**Task item:**
Below is a listing; transcribe it exactly but without any images.

==== Available data ====

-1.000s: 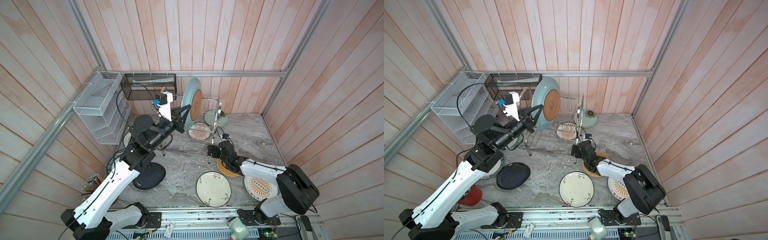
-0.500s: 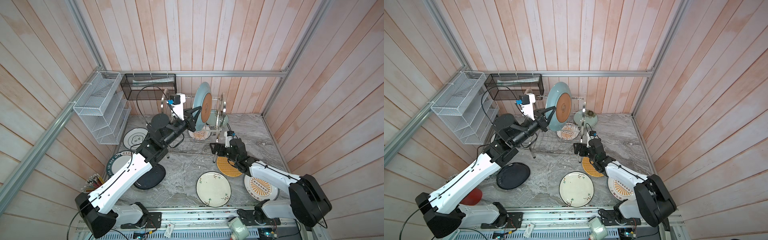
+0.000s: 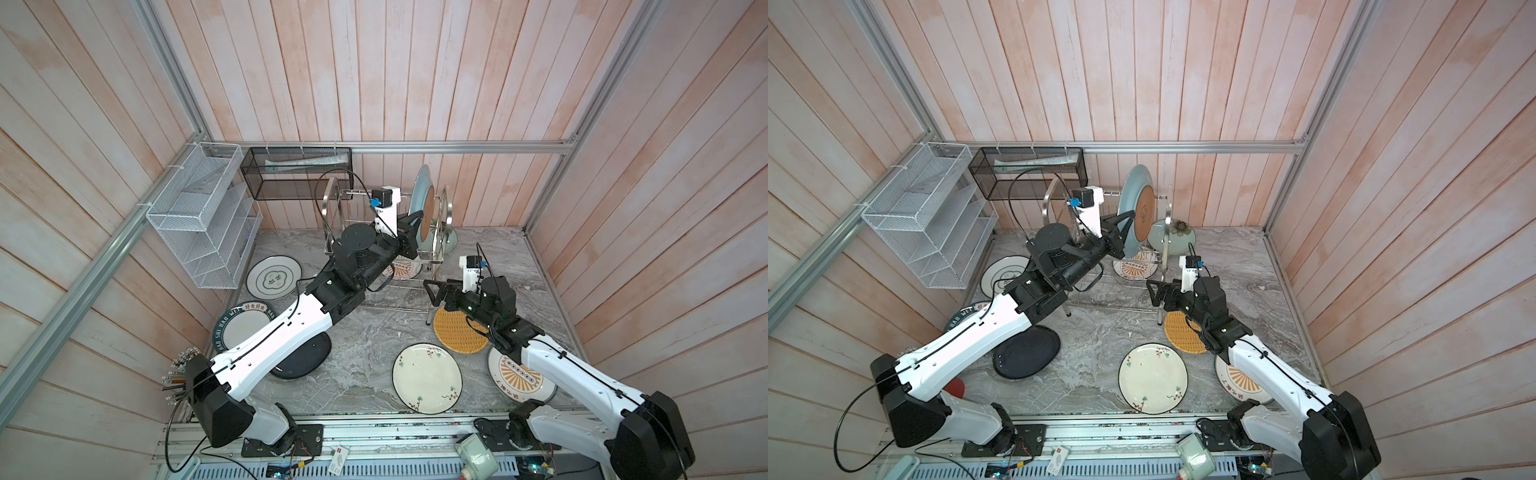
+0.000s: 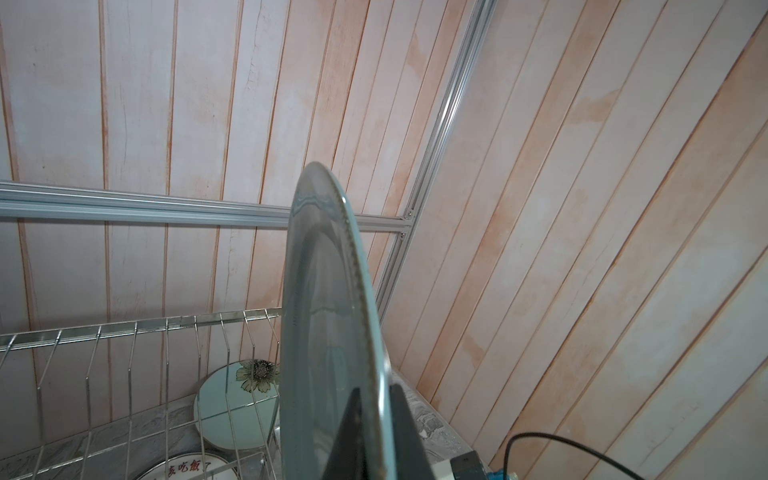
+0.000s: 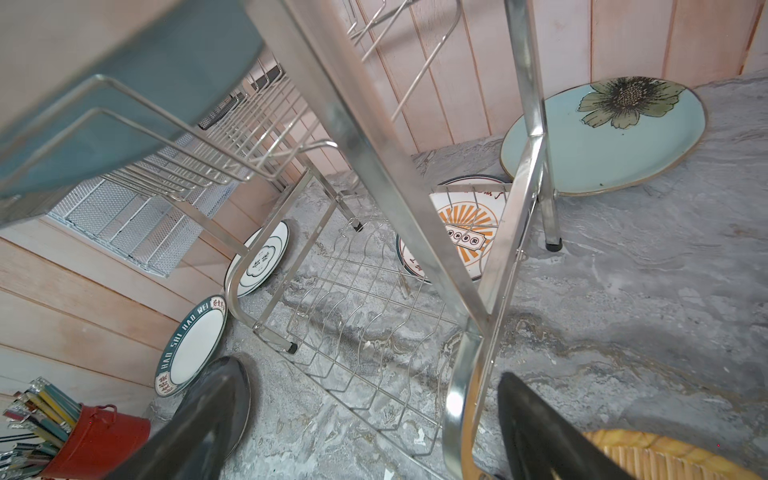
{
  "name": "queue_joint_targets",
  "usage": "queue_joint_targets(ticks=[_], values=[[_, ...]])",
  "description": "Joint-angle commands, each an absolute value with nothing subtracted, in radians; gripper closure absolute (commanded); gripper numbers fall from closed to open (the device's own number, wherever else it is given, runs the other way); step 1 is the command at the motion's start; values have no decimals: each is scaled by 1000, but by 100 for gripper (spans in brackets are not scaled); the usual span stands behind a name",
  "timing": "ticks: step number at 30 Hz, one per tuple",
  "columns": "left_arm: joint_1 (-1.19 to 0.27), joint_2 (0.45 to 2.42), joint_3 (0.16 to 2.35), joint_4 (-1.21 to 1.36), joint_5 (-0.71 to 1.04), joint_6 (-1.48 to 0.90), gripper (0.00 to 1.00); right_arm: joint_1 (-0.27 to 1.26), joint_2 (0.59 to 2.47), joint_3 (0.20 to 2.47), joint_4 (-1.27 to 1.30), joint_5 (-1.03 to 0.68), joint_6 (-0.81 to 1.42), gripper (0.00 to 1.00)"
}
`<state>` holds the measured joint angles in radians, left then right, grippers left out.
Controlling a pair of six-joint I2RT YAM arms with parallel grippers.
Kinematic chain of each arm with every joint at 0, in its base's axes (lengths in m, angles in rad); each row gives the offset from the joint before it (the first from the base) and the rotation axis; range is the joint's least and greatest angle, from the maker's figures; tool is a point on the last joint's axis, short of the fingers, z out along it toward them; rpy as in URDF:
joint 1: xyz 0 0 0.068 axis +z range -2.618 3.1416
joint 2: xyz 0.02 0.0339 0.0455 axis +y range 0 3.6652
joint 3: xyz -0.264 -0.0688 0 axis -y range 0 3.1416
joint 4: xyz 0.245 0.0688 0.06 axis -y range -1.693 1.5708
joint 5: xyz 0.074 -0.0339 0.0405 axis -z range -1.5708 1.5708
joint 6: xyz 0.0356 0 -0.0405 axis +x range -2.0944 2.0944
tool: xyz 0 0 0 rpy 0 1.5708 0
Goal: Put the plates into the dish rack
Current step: 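Carry the plate with the left gripper over the upper rack slots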
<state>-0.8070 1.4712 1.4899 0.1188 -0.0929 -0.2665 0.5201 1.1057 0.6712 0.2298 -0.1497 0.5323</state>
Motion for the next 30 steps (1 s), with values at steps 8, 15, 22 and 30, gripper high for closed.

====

**Finished task:**
-1.000s: 
-0.500s: 
+0.000s: 
+0.000s: 
+0.000s: 
{
  "name": "queue_joint_targets",
  "usage": "queue_joint_targets(ticks=[_], values=[[_, ...]])",
  "description": "Joint-angle commands, each an absolute value with nothing subtracted, in radians; gripper closure absolute (commanded); gripper numbers fall from closed to open (the device's own number, wherever else it is given, runs the other way); step 1 is the command at the motion's start; values have no decimals: each is scaled by 1000, but by 100 for gripper (spans in brackets are not scaled); the usual span stands behind a name",
  "timing": "ticks: step number at 30 Hz, one per tuple",
  "columns": "left_arm: joint_1 (-1.19 to 0.27), joint_2 (0.45 to 2.42), joint_3 (0.16 to 2.35), joint_4 (-1.21 to 1.36), joint_5 (-0.71 to 1.04), joint_6 (-1.48 to 0.90), gripper (0.00 to 1.00); right_arm: joint_1 (-0.27 to 1.26), joint_2 (0.59 to 2.47), joint_3 (0.20 to 2.47), joint_4 (-1.27 to 1.30), joint_5 (-1.03 to 0.68), joint_6 (-0.81 to 1.42), gripper (0.00 to 1.00)"
}
`<state>` holds the measured joint angles in radians, left then right, grippers left out.
Controlling a pair of six-joint I2RT YAM arms with parallel grippers.
Kinematic chain of each arm with every joint at 0, in its base's axes (lengths in m, angles in rad); each row gives the offset from the joint before it (the first from the base) and the rotation axis; range is the joint's least and greatest angle, from the maker's figures; tool is a point on the last joint's axis, short of the fingers, z out along it toward them; rpy as in URDF:
joint 1: xyz 0 0 0.068 axis +z range -2.618 3.1416
joint 2: xyz 0.02 0.0339 0.0455 axis +y range 0 3.6652
joint 3: xyz -0.264 -0.0688 0 axis -y range 0 3.1416
joint 4: xyz 0.245 0.0688 0.06 axis -y range -1.693 1.5708
joint 5: xyz 0.074 -0.0339 0.0405 axis -z range -1.5708 1.5708
joint 6: xyz 0.0356 0 -0.0405 axis +x range -2.0944 2.0944
tool: xyz 0 0 0 rpy 0 1.5708 0
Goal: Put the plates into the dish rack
Current step: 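Carry the plate with the left gripper over the upper rack slots
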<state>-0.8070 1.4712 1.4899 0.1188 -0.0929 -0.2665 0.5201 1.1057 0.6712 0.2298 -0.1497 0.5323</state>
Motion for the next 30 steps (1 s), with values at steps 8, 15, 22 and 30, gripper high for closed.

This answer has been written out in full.